Spokespeople for the four, only two of which still have equipment in the country, did not immediately respond to requests for comment, or had no immediate comment.
The United States, which first levied sanctions on PDVSA in 2017, said it reserved the right to rescind or revoke the license at any time. A spokesperson insisted the authorization was not a response to this year’s sharp rise in energy prices.
“This action reflects longstanding U.S. policy to provide targeted sanctions relief based on concrete steps that alleviate the suffering of the Venezuelan people and support the restoration of democracy,” the U.S. Treasury Department said in a statement.
The United States over the years has increased sanctions on Venezuela, seeking to oust socialist President Nicolas Maduro over his 2018 reelection, which was not recognized by the west.

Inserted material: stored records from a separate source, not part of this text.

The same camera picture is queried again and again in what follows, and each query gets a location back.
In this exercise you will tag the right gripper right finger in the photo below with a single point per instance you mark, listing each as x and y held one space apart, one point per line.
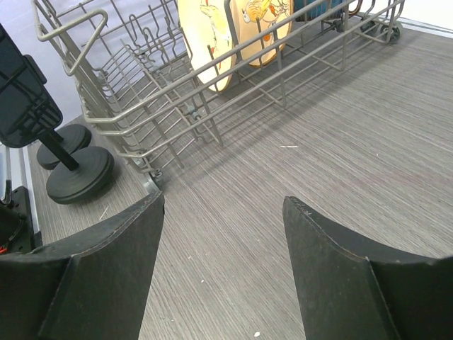
352 287

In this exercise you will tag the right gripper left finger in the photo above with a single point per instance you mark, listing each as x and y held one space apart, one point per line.
92 284

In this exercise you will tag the black phone stand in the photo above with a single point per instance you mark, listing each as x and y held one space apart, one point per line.
71 137
79 175

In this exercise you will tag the rear yellow bird plate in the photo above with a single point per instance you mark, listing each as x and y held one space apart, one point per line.
254 17

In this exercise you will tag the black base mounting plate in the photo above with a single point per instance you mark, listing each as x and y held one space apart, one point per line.
17 229

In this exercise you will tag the grey wire dish rack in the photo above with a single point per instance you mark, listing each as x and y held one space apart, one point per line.
158 77

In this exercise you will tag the blue ceramic cup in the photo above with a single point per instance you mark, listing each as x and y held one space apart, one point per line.
318 10

Maduro has clung to power with the help of PDVSA, Russia and Iran.
Maduro has gained new clout with the rise of leftist leaders in Latin America and a fractured opposition struggling from a lack of funds, and with leaders exiled or imprisoned.

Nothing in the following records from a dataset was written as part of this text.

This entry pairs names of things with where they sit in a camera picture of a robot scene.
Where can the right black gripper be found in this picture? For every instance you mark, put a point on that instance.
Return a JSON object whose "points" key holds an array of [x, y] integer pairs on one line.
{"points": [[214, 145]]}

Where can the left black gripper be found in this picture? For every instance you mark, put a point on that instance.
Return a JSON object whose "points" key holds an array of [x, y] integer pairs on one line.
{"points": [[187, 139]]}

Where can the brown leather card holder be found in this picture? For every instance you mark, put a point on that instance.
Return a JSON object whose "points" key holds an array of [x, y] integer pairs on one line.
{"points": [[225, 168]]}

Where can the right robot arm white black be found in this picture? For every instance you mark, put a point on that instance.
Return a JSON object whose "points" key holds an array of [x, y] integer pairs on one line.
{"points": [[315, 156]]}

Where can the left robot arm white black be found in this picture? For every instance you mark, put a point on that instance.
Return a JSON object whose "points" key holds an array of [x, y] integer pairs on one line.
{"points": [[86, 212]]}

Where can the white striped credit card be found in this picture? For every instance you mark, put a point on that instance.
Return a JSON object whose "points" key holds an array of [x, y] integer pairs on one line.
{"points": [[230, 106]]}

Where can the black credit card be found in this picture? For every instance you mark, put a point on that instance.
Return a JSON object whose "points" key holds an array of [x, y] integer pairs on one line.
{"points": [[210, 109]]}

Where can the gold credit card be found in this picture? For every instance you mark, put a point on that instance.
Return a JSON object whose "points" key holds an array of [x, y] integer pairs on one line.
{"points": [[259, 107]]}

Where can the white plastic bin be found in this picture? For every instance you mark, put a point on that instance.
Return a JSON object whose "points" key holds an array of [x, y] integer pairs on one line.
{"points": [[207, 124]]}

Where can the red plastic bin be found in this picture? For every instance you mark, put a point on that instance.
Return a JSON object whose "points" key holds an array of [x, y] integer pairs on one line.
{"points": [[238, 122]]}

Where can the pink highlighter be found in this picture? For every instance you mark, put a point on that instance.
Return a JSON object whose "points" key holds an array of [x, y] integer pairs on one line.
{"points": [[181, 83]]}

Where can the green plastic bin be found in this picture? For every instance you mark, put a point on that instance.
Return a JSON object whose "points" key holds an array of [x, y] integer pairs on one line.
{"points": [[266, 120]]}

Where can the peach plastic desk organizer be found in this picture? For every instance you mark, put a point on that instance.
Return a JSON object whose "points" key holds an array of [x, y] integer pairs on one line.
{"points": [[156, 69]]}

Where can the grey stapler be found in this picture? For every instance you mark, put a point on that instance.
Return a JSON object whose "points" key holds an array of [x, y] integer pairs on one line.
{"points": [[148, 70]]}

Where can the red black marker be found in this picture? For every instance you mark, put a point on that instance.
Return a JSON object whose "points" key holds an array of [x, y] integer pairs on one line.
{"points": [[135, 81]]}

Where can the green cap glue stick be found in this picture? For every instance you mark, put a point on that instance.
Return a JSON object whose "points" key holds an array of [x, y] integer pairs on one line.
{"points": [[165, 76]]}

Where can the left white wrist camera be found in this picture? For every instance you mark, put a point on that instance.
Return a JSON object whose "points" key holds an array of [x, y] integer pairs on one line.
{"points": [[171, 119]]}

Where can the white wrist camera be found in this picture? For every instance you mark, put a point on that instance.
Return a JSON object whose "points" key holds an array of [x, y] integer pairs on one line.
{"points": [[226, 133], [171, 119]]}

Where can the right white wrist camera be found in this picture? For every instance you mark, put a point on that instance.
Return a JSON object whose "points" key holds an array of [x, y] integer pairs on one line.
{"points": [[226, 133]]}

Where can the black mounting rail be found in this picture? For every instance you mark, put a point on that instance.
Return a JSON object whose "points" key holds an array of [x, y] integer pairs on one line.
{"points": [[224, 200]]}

U.S. officials traveled to Caracas this year and held talks that led to the release of seven Americans held in Venezuelan jails in return for the release of two relatives of Maduro held on drug convictions.

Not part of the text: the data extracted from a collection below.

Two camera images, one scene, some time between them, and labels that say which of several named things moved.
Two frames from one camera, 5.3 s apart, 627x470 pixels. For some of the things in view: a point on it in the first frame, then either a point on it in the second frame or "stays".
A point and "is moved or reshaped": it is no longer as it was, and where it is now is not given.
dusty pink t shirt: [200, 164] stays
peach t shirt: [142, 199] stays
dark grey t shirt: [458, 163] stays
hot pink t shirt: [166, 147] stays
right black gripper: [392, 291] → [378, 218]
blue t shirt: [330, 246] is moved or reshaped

The authorization provides limited new supplies of crude to a market struggling to replace Russian barrels shunned by Western buyers over its invasion of Ukraine. Chevron and other U.S. oil refiners could benefit from supplies of Venezuela’s heavy crude flowing to their U.S. Gulf Coast processing plants.
Analysts cautioned that Maduro is likely to bristle at license restrictions, including the lack of cash payments that his administration sought.
The authorization bans any payment of oil royalties and taxes to the Venezuelan government, or in-kind payments to PDVSA. It also bars Chevron from transactions with Russian-controlled companies operating in Venezuela.
Terms will “require significant reporting by Chevron on financial operations of their joint ventures to ensure transparency,” a U.S. official said, adding that other sanctions on Venezuela and its officials remain in place.
“There is not a big incentive in the short term” for Venezuela, said Francisco Monaldi, an expert on Latin American energy policy at Rice University’s Baker Institute for Public Policy. Terms could be relaxed over time, he added.
“We’ll see how Maduro’s government reacts to it and how many cargoes will be assigned to Chevron after,” Monaldi said.
The United States earlier this year began considering Chevron’s request to expand operations with more urgency as Washington sought oil to replace supplies hit by sanctions on Russia over its invasion of Ukraine and more recently as OPEC cut its output.
Venezuela holds about 300 billion barrels of oil reserves, the world’s largest, but has been unable to hit its production targets due to underinvestment, poor maintenance, lack of supplies and U.S. sanctions.